I was recently asked a good question by one of the readers: “What is indestructible computing, and why should I care?” It’s a good question. Here are a few common terms. What you should keep in firmly in mind is that whatever aspect a system you look at, the actual service level you experience is usually the weakest of your components. Guess which aspect one is almost always the weakest? If you’ve been following the blog, you already know: software change.

General Purpose Computing

Well, you’re probably reading this blog from a general purpose environment. A workstation or laptop can be considered general purpose hardware. Your browser could probably be considered general purpose software. The combination of the two gives you a general purpose environment.

Highly Availability Systems

These systems are available most of the time – generally 99.99% of the time, or slightly under 5 minutes of unplanned or planned downtime a month. Banking systems are typical of these. Fitting maintenance into even a five minute window is difficult, particularly when you’re upgrading disks or restructuring your Operational Data Store (ODS).

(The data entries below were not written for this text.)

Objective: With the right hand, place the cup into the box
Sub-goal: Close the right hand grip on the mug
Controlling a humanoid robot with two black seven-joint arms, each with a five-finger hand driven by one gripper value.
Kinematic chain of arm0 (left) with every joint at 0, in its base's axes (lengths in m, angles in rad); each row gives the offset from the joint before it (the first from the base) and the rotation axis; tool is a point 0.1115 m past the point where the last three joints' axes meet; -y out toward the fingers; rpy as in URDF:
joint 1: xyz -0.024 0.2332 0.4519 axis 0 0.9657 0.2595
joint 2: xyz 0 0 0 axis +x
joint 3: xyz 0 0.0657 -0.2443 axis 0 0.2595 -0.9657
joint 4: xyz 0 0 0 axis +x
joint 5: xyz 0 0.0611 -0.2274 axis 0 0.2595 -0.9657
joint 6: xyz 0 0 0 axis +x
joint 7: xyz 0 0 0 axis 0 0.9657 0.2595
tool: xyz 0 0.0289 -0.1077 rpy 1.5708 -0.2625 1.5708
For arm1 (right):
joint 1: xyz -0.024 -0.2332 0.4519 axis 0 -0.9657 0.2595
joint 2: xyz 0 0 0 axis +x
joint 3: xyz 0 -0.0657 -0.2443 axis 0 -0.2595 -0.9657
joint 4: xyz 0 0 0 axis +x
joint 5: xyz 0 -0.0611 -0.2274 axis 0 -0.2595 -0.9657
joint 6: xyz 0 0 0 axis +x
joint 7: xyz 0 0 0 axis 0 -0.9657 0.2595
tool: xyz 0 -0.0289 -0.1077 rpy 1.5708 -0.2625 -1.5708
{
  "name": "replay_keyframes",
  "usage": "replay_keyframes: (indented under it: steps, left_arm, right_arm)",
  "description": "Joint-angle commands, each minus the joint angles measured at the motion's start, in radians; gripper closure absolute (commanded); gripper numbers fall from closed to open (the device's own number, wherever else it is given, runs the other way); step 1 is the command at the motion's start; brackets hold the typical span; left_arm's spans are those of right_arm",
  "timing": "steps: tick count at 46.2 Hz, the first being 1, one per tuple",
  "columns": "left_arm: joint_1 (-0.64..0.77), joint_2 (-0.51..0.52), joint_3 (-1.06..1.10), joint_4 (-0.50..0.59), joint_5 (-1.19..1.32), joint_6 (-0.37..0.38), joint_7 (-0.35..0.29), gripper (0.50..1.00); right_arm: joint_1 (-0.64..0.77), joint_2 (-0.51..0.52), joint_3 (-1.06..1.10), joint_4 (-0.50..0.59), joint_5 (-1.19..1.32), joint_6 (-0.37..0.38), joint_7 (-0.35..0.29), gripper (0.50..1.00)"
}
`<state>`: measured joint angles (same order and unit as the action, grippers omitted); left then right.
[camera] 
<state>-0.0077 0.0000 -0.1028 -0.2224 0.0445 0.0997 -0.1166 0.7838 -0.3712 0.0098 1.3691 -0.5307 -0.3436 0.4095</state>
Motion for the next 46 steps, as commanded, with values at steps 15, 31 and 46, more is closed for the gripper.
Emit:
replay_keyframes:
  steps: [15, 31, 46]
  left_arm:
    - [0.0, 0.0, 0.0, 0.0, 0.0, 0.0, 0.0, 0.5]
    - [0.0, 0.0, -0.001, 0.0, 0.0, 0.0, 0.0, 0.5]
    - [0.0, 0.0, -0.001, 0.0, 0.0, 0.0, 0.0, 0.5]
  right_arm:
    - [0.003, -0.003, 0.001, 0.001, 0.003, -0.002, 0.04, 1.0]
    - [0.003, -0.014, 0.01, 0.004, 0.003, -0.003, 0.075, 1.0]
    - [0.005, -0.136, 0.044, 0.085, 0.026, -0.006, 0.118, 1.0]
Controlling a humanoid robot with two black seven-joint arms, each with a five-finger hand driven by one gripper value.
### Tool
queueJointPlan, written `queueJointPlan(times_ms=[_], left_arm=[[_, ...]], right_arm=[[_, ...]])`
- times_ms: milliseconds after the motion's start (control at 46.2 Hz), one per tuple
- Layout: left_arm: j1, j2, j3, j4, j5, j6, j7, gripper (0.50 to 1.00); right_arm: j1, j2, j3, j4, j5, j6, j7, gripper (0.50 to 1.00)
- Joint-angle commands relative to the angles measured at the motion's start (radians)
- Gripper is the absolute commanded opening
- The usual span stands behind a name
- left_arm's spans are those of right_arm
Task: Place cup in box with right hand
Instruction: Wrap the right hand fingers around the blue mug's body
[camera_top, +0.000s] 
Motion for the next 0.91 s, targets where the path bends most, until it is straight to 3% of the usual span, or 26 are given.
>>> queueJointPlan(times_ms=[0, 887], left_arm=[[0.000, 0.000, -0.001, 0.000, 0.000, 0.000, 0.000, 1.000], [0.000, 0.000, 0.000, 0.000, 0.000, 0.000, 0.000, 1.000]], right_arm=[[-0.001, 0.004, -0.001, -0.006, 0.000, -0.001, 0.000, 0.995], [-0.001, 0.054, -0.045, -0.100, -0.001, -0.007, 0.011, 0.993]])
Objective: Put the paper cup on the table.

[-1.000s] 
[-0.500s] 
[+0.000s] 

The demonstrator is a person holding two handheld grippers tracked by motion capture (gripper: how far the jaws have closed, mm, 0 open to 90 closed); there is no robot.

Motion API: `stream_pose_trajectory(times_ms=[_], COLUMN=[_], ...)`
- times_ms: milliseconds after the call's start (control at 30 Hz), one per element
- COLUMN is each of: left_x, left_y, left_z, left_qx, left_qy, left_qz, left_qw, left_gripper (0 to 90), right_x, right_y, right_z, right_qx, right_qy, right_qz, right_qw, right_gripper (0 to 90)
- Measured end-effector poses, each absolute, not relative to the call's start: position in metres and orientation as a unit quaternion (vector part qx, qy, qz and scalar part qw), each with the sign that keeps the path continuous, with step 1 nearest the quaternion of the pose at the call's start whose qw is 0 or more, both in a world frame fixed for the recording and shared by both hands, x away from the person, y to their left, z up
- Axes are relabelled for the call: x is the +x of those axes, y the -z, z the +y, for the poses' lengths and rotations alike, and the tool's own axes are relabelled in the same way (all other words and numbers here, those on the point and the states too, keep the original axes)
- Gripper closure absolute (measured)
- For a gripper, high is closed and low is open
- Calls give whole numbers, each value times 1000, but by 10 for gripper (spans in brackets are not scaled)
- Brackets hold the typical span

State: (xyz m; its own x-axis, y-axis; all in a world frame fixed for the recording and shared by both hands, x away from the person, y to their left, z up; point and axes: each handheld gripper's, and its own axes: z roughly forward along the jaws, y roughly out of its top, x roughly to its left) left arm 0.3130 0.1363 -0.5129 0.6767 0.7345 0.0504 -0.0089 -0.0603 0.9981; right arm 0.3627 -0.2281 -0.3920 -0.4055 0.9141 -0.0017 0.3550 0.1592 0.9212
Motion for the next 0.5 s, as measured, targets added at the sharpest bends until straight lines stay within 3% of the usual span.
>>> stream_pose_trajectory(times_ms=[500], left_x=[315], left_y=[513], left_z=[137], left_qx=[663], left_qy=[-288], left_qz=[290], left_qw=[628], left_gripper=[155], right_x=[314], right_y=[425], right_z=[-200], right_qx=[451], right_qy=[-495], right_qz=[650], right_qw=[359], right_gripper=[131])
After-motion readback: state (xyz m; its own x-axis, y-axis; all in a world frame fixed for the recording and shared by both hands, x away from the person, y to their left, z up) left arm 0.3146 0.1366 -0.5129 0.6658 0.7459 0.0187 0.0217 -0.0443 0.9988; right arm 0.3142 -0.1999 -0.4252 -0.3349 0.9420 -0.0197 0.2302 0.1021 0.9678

Continuously Available Systems

These systems are available virtually all of the time – generally 99.999% of the time (about 30 seconds of down-time). Extensive use of independent components allows these systems to operate virtually without any unplanned outages. Planned outages do occur for upgrades, but the window for these outages is very small. There’s a lot of confusion between Highly Available and Continuously Available systems, the lines are pretty blurry, and I won’t really differentiate between them, much. That there is even a distinction is arguable.

Critical Systems

These systems include some of the obvious life-critical systems: flight control systems; rockets; many health monitor devices. Systems like this do not have the same level of long-term availability that continuously available systems have, but during their duty cycle, no outage is permitted at all. Fortunately, no changes are generally permitted while the systems are up. How many launches were delayed because of sensor or software issues?

Long-Life Systems

In long-life systems, reliability is the number one priority. Unscheduled maintenance is usually impossible or cost-prohibitive. Scheduled maintenance is possible but not desirable, and usually involves only software components. During maintenance, rigorous testing is done to ensure that the system will function reliably when back online. Communication satellites and the Mars Explorers fall into this category. Even then, subtle defects, like miles vs. kilometres per hour in a calculation, can cause disastrous failures.

Indestructible Systems

A truly indestructible system builds on the best of all of these systems. The systems are expected to be long-life, yet dynamic. Change is not only possible, but expected. Yet, there are no unplanned outages and no planned outages. Not only small components, but major components like data centres can go offline without a perceived outage or noticeable reduction is service levels. Maintenance is done while the system is up.

And I don’t blame anyone for thinking indestructibility is unattainable. It’s very hard to get right and even then, it’s always possible that something will go wrong. In future posts I’ll go into what it takes to make this work. Hopefully you’ll see that indestructible systems are practical in the real world and understand what it takes to make them work for you.